Teaching a computer to read doctors’ notes will capture valuable data for cancer registries

Algorithm will scan pathology and radiology reports for information that could aid researchers and policy makers in ultimately improving patient outcomes.

Yan Yuan is leading a project using AI to scan doctors’ written notes for valuable diagnostic information to add to provincial cancer registries, with the goal of improving treatments and outcomes for patients. (Photo: School of Public Health)

Every time you enter a phrase or a sentence into Google search, algorithms kick in using a technique called natural language processing to understand what you really want to know and then find you an answer.

Now University of Alberta researchers will use a similar approach to develop a computer program that can “read” doctors’ written notes to help improve our understanding of how cancer spreads, track how well cancer treatments work and ultimately make them more effective.

Scanning written pathology and radiology reports in this way will allow researchers to ferret out valuable diagnostic information that is currently missing from cancer registries. The registries are used extensively by researchers and policy-makers, for example, to evaluate the real-world performance of treatments and identify gaps in resources to treat rare cancers.

“Because cancer has become a more chronic disease, we need better information on how cancer progresses and recurs in order to advance our treatments,” said project lead Yan Yuan, a biostatistician and associate professor in the School of Public Health.

“Radiology and pathology reports contain rich clinical information in unstructured human text language,” she said.

The research team will prove the concept by searching for diagnoses of brain metastases and the molecular markers for brain cancers in the records for Alberta cancer patients diagnosed between 2010 and 2021, thanks to a grant of nearly $450,000 just announced by the Canadian Cancer Society. The project will link the original cancer diagnosis data to the followup health record.

Critical data for improving treatments

Provincial cancer registries contain manually entered information about patient demographics, cancer type and stage, and first-line treatments such as chemotherapy, surgery or radiation, and are linked to vital statistics records to infer survival rates.

Each province collects slightly different data for its cancer registry, but most do not update them after the initial cancer diagnosis. Most do not include the molecular markers found in the tumour tissue, which can indicate how aggressive a tumour is and what treatment might work. They also don’t track metastases — new tumours found in other parts of the body when the original cancer spreads.

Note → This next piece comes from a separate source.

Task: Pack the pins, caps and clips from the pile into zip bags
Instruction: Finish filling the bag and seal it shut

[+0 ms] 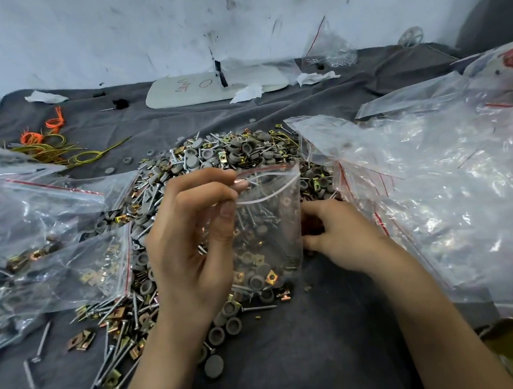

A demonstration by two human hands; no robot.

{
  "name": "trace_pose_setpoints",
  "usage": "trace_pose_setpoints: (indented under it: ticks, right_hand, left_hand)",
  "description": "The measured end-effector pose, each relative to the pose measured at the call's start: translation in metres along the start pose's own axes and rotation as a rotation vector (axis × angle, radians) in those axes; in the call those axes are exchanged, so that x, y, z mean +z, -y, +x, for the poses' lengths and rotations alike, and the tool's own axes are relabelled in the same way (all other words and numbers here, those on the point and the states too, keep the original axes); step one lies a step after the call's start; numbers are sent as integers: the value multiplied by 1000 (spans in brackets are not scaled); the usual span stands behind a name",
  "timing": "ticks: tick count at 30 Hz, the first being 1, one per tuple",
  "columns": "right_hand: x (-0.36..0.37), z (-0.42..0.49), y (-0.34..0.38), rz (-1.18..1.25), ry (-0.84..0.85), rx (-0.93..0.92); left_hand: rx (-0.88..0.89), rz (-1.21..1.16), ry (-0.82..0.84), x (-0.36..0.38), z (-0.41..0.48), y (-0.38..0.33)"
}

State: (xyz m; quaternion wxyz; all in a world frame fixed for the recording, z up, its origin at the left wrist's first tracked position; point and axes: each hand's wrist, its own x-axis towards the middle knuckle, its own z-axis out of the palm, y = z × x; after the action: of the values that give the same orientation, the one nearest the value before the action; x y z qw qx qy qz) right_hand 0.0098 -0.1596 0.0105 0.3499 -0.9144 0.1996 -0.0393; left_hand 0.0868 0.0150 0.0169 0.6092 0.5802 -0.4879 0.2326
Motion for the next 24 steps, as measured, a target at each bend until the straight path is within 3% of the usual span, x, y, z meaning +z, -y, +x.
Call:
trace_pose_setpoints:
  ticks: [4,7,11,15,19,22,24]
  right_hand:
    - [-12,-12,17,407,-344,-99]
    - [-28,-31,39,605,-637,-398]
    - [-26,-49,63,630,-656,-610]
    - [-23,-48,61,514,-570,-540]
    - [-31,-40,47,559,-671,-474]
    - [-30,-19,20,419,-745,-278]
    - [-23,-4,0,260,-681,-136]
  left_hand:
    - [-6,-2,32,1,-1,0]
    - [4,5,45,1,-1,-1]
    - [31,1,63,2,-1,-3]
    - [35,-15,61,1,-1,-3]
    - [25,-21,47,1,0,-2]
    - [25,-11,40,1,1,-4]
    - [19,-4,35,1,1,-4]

Yuan’s project aims to close those gaps.

“If you don't have the surveillance, you don't know the burden on the health-care system,” she said. “Part of the power of the population-level database is that now we can have data from all of Canada on rare cancers such as brain cancer.”

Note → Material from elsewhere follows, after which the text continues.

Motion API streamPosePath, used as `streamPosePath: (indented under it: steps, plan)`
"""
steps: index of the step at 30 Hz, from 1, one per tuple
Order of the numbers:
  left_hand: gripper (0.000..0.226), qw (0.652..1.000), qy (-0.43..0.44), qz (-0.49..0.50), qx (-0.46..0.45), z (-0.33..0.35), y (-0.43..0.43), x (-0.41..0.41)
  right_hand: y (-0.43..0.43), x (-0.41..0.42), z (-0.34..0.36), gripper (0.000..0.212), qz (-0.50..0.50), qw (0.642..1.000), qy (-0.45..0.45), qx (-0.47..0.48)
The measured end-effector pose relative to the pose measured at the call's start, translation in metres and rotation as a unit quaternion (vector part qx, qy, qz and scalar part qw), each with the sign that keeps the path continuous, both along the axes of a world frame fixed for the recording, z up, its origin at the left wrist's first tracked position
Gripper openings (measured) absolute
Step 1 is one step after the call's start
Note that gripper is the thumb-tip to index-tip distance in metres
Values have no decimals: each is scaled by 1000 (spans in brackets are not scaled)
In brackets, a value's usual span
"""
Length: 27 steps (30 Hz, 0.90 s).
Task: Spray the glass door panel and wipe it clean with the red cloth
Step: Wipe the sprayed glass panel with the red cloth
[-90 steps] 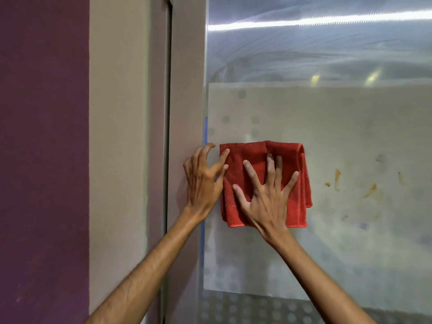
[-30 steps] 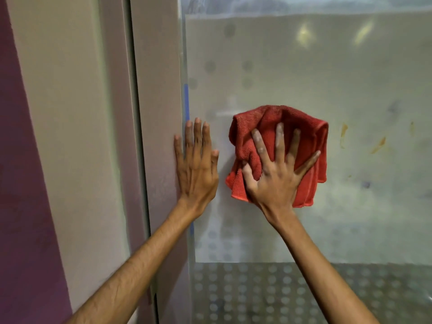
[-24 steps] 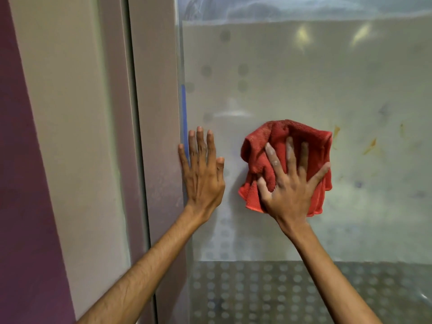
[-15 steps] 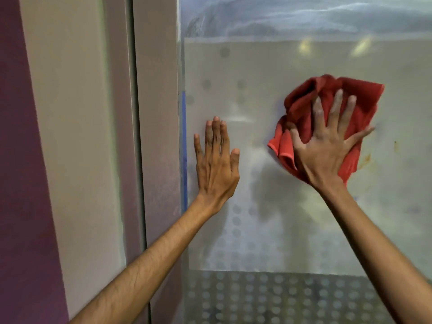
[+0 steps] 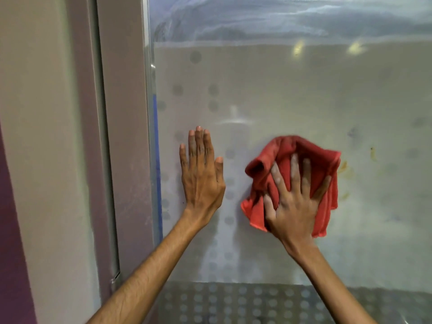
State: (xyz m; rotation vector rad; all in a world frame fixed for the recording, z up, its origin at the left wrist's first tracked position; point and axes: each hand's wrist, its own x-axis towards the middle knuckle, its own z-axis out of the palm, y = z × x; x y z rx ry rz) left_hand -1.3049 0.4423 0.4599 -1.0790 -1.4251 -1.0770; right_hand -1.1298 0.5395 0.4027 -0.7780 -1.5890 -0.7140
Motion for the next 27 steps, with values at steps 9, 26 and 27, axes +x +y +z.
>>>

Yuan said Alberta is ideal for the project because the province already has the most complete cancer registry in the country. Brain scans are only done in hospitals so the records are centralized and accessible. And there is a strong group of experts in brain tumours and artificial intelligence working together at the U of A, including computer scientist Lili Mou, radiology and diagnostic imaging chair Derek Emery and neuro-oncologist Jacob Easaw. Yuan expanded the research team that was originally established by Faith Davis, professor emeritus and former vice-dean of the School of Public Health, who was the founding research director for the Central Brain Tumor Registry of the United States. Yuan is also a member of the Women and Children’s Health Research Institute.

Yuan’s goal for the three-year project is to establish how the algorithm works for brain tumour records in Alberta, then share it with British Columbia and Ontario to see how it works there, and expand to more jurisdictions and other types of cancer.